26:21 - Lau (Guest) I also would say, annie, that if you have the self-awareness to know, or you have a buddy that can tell you that you're too high or you're too low coming into your work, it's never a good place to start. You should be able to go high and go low if you need to, but you should not be starting from that place. You should be starting from that, really neutralized. I don't call it relaxed, it's not relaxed, it's released. I call it the middle C. Yeah, it's the middle. It's like you're the core of being released and being present and being open and aware. Yeah, it really is that.

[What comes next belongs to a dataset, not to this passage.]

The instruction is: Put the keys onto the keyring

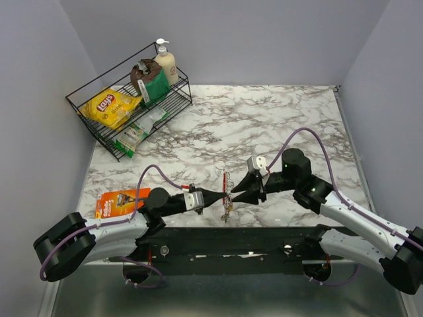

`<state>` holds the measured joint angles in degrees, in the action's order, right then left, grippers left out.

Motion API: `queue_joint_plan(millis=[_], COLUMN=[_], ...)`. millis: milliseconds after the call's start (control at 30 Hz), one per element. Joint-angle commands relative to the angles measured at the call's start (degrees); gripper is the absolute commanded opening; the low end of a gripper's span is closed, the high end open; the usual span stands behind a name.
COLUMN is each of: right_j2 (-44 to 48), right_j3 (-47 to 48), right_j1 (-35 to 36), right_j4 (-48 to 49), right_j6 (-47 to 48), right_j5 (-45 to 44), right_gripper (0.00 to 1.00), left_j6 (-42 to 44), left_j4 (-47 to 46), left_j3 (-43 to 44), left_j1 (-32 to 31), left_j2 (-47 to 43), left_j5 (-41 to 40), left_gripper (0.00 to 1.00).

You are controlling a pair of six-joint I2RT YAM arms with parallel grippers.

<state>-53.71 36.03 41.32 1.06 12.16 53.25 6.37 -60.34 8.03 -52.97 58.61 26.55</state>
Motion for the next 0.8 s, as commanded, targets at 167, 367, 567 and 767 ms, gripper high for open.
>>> queue_joint_plan(millis=[167,367,567,767], right_j2=[-2.36,-2.45,-3.06,-4.38], right_j3=[-1.93,-2.19,-2.19,-2.19], right_j1=[0.52,0.52,0.43,0.52], right_j4=[2.89,2.89,3.42,4.04], right_j6=[1.55,1.55,1.55,1.2], right_j5=[-3.77,-4.74,-5.88,-6.06], right_gripper=[0.41,0.43,0.44,0.45], left_j6=[-0.13,-0.31,-0.39,-0.4], left_j4=[-3.21,-3.3,-3.38,-3.65], left_j3=[1.46,1.46,1.28,1.11], left_j1=[-0.2,-0.2,-0.2,-0.2], left_j2=[-0.25,-0.51,-0.69,-0.87], left_j5=[1.14,1.23,1.32,1.32], left_gripper=[0.0,0.0,0.0,0.0])
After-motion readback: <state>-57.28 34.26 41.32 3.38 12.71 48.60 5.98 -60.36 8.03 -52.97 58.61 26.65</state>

27:00 - Anne (Host) Like a melody, like a music passage.
27:02 It can fluctuate up and down and it can have all sorts of places to go, whereas if you're coming into anything high or low and don't equate it so much to pitch although it does equal pitch, but we're not necessarily talking about pitch but sometimes I tell people when they come in hi, see that that's a performance, hi, I'm behind the mic and I want to sound a particular way and that just makes me pitch up. Yeah, I want to be that really low voice, but you'll notice that when I do that I have no place to go. I can't go down further. I mean, I started at the lowest possible voice. I have no place to go If I start too high.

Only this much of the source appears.